## Task brief
The expected result is the material below, reproduced exactly from its first line through the line containing "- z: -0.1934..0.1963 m".
───── Data excerpt ─────
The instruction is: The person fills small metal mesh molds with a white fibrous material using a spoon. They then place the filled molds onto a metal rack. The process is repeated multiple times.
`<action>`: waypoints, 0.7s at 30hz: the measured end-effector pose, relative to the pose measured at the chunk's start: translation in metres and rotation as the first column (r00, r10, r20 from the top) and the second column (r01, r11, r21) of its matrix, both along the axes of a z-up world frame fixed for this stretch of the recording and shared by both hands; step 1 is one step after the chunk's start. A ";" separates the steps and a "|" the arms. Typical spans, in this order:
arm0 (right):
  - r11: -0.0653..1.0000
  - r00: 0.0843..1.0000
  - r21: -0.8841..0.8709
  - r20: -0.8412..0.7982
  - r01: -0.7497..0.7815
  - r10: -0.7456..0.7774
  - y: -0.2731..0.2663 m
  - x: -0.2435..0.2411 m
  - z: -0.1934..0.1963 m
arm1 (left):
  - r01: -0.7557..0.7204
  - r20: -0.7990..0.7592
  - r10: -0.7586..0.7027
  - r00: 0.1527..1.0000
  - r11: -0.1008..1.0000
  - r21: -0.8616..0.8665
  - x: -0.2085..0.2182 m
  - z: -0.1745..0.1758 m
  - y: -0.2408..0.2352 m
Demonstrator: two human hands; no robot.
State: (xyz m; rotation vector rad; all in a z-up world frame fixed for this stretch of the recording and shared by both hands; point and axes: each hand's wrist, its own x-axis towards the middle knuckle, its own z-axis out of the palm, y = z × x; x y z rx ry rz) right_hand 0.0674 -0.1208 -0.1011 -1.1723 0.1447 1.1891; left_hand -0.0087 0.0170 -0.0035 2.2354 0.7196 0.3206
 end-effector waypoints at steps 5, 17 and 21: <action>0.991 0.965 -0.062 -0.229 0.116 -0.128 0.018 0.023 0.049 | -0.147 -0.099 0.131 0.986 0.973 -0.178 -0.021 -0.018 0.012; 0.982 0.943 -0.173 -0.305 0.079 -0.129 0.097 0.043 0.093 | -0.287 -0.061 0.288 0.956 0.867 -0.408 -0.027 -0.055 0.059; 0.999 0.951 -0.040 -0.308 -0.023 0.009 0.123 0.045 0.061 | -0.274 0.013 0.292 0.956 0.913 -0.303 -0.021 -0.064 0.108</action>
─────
## Result below
The instruction is: The person fills small metal mesh molds with a white fibrous material using a spoon. They then place the filled molds onto a metal rack. The process is repeated multiple times.
`<action>`: waypoints, 0.7s at 30hz: the measured end-effector pose, relative to the pose measured at the chunk's start: translation in metres and rotation as the first column (r00, r10, r20 from the top) and the second column (r01, r11, r21) of its matrix, both along the axes of a z-up world frame fixed for this stretch of the recording and shared by both hands; step 1 is one step after the chunk's start. A ";" separates the steps and a "|" the arms. Typical spans, in this order:
arm0 (right):
  - r11: -0.0653..1.0000
  - r00: 0.0843..1.0000
  - r21: -0.8841..0.8709
  - r20: -0.8412..0.7982
  - r01: -0.7497..0.7815
  - r10: -0.7456..0.7774
  - y: -0.2731..0.2663 m
  - x: -0.2435..0.2411 m
  - z: -0.1934..0.1963 m

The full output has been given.